Work item: What you hand back must match the records word for word, with no pictures.
== == ==
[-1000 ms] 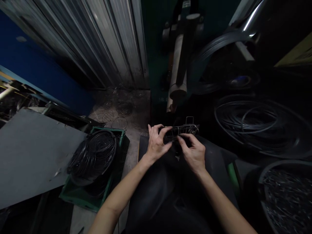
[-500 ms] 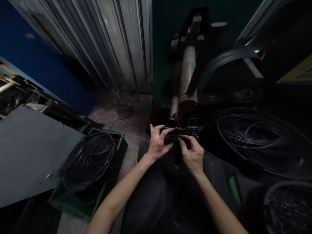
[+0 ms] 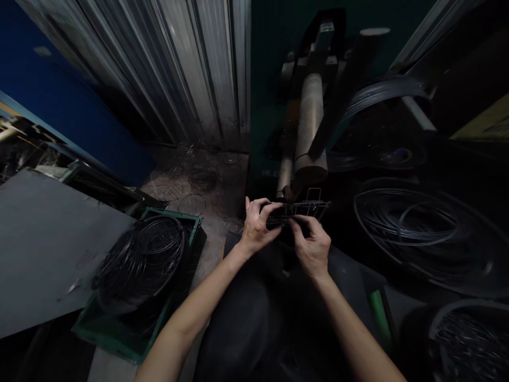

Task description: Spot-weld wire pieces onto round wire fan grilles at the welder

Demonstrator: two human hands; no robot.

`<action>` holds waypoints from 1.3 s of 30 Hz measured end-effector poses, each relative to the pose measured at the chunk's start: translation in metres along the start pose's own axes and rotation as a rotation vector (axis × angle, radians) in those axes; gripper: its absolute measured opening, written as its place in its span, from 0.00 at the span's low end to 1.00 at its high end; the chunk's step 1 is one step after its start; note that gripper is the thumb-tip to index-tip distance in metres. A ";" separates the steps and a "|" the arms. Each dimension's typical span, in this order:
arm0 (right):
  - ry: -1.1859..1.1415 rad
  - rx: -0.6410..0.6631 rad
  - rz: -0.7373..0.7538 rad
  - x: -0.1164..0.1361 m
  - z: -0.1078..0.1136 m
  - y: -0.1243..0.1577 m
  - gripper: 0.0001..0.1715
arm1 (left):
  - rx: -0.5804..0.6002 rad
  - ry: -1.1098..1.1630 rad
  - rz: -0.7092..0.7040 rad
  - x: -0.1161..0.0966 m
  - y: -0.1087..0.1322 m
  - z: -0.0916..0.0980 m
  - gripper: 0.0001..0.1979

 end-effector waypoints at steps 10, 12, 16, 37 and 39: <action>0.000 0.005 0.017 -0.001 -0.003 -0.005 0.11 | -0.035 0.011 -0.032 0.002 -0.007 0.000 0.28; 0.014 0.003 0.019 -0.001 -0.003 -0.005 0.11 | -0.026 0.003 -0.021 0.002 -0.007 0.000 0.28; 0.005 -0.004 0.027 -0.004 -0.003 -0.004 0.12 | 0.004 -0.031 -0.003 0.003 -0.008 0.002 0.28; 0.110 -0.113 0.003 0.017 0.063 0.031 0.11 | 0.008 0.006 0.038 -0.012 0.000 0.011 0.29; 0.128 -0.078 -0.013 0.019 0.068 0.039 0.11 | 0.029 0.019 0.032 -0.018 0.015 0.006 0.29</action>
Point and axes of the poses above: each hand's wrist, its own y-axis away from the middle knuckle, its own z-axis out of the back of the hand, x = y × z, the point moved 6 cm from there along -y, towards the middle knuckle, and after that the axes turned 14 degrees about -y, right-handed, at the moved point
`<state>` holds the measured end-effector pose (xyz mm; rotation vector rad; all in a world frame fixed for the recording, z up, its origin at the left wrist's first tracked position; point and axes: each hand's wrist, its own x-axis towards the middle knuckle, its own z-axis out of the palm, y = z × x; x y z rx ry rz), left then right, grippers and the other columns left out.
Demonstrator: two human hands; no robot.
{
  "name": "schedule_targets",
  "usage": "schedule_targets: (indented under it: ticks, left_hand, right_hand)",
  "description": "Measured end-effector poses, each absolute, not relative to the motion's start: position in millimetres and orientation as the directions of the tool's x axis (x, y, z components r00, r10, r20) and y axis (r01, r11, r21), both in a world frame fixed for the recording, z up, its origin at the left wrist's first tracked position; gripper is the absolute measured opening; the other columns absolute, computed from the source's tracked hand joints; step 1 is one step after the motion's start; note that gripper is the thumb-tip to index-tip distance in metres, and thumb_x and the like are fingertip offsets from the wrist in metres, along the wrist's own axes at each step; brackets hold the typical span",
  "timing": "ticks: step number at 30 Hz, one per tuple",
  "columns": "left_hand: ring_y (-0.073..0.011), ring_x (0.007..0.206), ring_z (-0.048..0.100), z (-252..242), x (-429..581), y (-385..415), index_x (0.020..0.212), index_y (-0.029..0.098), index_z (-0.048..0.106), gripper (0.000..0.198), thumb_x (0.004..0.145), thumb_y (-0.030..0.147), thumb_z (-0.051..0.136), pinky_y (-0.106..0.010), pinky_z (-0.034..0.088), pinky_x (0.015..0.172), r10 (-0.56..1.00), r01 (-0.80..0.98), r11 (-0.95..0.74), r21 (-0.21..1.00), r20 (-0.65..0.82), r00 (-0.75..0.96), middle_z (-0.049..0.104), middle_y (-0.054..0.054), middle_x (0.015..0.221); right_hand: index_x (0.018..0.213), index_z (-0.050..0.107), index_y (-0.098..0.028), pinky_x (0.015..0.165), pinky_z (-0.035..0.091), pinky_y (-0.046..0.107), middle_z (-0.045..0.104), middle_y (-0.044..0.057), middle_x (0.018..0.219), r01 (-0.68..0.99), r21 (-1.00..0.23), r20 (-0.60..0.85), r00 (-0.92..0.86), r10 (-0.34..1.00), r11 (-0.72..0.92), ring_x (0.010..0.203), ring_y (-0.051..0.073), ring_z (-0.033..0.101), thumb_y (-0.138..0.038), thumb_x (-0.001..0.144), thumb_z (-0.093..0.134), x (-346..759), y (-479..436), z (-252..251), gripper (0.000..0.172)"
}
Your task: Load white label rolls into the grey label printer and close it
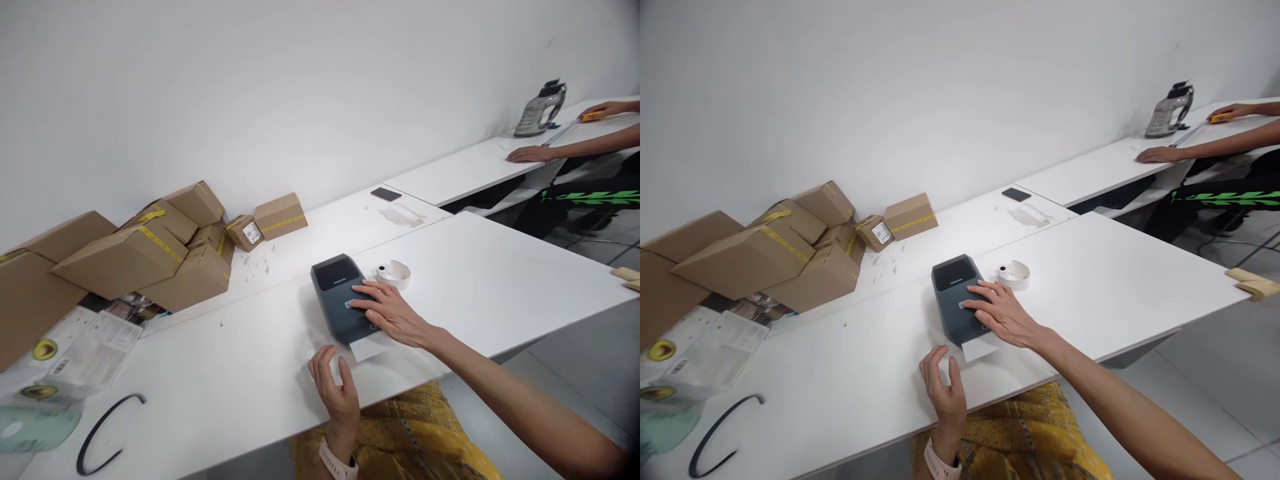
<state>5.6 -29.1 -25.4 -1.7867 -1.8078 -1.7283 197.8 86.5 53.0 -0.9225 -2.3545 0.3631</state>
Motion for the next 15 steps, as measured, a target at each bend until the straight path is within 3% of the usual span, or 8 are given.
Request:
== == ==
Worked solution:
[-1000 ms] 
[-500 ms] 
[+0 ms] 

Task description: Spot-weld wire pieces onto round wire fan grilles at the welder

Demonstrator: two human hands; no robot.

`<action>` holds waypoints from 1.3 s of 30 Hz measured end-effector poses, each relative to the pose measured at the chunk's start: translation in metres along the start pose's own axes and rotation as a rotation vector (axis × angle, radians) in those axes; gripper: its absolute measured opening, written as its place in its span, from 0.00 at the span's low end to 1.00 at its high end; the chunk's step 1 is one step after its start; note that gripper is the thumb-tip to index-tip distance in metres. A ";" separates the steps and a "|" the arms. Each dimension's typical span, in this order:
arm0 (right):
  - ry: -1.1859..1.1415 rad
  - rx: -0.6410..0.6631 rad
  - rz: -0.7373..0.7538 rad
  - x: -0.1164..0.1361 m
  - z: -0.1078..0.1136 m
  - y: -0.1243..0.1577 m
  - gripper: 0.0001..0.1715
arm1 (left):
  - rx: -0.5804..0.6002 rad
  - ry: -1.1098..1.1630 rad
  - rz: -0.7092..0.7040 rad
  - x: -0.1161..0.0966 m
  - y: -0.1087..0.1322 m
  - z: -0.0916..0.0980 m
  - gripper: 0.0001..0.1979

 end-effector waypoints at steps 10, 12, 16, 37 and 39: <action>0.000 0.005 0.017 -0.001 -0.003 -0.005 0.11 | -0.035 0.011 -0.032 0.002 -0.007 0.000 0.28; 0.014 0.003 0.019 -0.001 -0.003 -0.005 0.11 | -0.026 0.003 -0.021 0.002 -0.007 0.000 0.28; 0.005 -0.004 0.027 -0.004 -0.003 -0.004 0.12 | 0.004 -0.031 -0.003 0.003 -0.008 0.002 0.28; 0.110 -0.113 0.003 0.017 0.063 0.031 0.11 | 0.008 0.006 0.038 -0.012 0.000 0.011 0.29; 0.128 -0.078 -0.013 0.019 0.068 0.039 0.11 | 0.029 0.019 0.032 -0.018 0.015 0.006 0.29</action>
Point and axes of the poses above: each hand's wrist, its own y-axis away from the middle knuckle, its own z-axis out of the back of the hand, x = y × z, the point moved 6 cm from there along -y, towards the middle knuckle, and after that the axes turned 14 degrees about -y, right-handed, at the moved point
`<state>` holds the measured end-effector pose (xyz mm; rotation vector rad; all in a world frame fixed for the recording, z up, its origin at the left wrist's first tracked position; point and axes: each hand's wrist, its own x-axis towards the middle knuckle, its own z-axis out of the palm, y = z × x; x y z rx ry rz), left then right, grippers and the other columns left out.
Demonstrator: two human hands; no robot.
{
  "name": "schedule_targets",
  "usage": "schedule_targets: (indented under it: ticks, left_hand, right_hand)",
  "description": "Measured end-effector poses, each absolute, not relative to the motion's start: position in millimetres and orientation as the directions of the tool's x axis (x, y, z components r00, r10, r20) and y axis (r01, r11, r21), both in a world frame fixed for the recording, z up, its origin at the left wrist's first tracked position; gripper is the absolute measured opening; the other columns absolute, computed from the source's tracked hand joints; step 1 is one step after the motion's start; note that gripper is the thumb-tip to index-tip distance in metres, and thumb_x and the like are fingertip offsets from the wrist in metres, along the wrist's own axes at each step; brackets hold the typical span",
  "timing": "ticks: step number at 30 Hz, one per tuple",
  "columns": "left_hand: ring_y (-0.073..0.011), ring_x (0.007..0.206), ring_z (-0.048..0.100), z (-252..242), x (-429..581), y (-385..415), index_x (0.020..0.212), index_y (-0.029..0.098), index_z (-0.048..0.106), gripper (0.000..0.198), thumb_x (0.004..0.145), thumb_y (-0.030..0.147), thumb_z (-0.051..0.136), pinky_y (-0.106..0.010), pinky_z (-0.034..0.088), pinky_x (0.015..0.172), r10 (-0.56..1.00), r01 (-0.80..0.98), r11 (-0.95..0.74), r21 (-0.21..1.00), r20 (-0.65..0.82), r00 (-0.75..0.96), middle_z (-0.049..0.104), middle_y (-0.054..0.054), middle_x (0.015..0.221); right_hand: index_x (0.018..0.213), index_z (-0.050..0.107), index_y (-0.098..0.028), pinky_x (0.015..0.165), pinky_z (-0.035..0.091), pinky_y (-0.046..0.107), middle_z (-0.045..0.104), middle_y (-0.044..0.057), middle_x (0.018..0.219), r01 (-0.68..0.99), r21 (-1.00..0.23), r20 (-0.60..0.85), r00 (-0.92..0.86), r10 (-0.34..1.00), r11 (-0.72..0.92), ring_x (0.010..0.203), ring_y (-0.051..0.073), ring_z (-0.033..0.101), thumb_y (-0.138..0.038), thumb_x (-0.001..0.144), thumb_z (-0.093..0.134), x (-346..759), y (-479..436), z (-252..251), gripper (0.000..0.172)"
}
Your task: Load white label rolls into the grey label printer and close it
<state>5.6 -29.1 -25.4 -1.7867 -1.8078 -1.7283 197.8 86.5 53.0 -0.9225 -2.3545 0.3631</state>
Motion for the next 15 steps, as measured, a target at each bend until the straight path is within 3% of the usual span, or 8 are given.
Request:

The answer contains nothing more.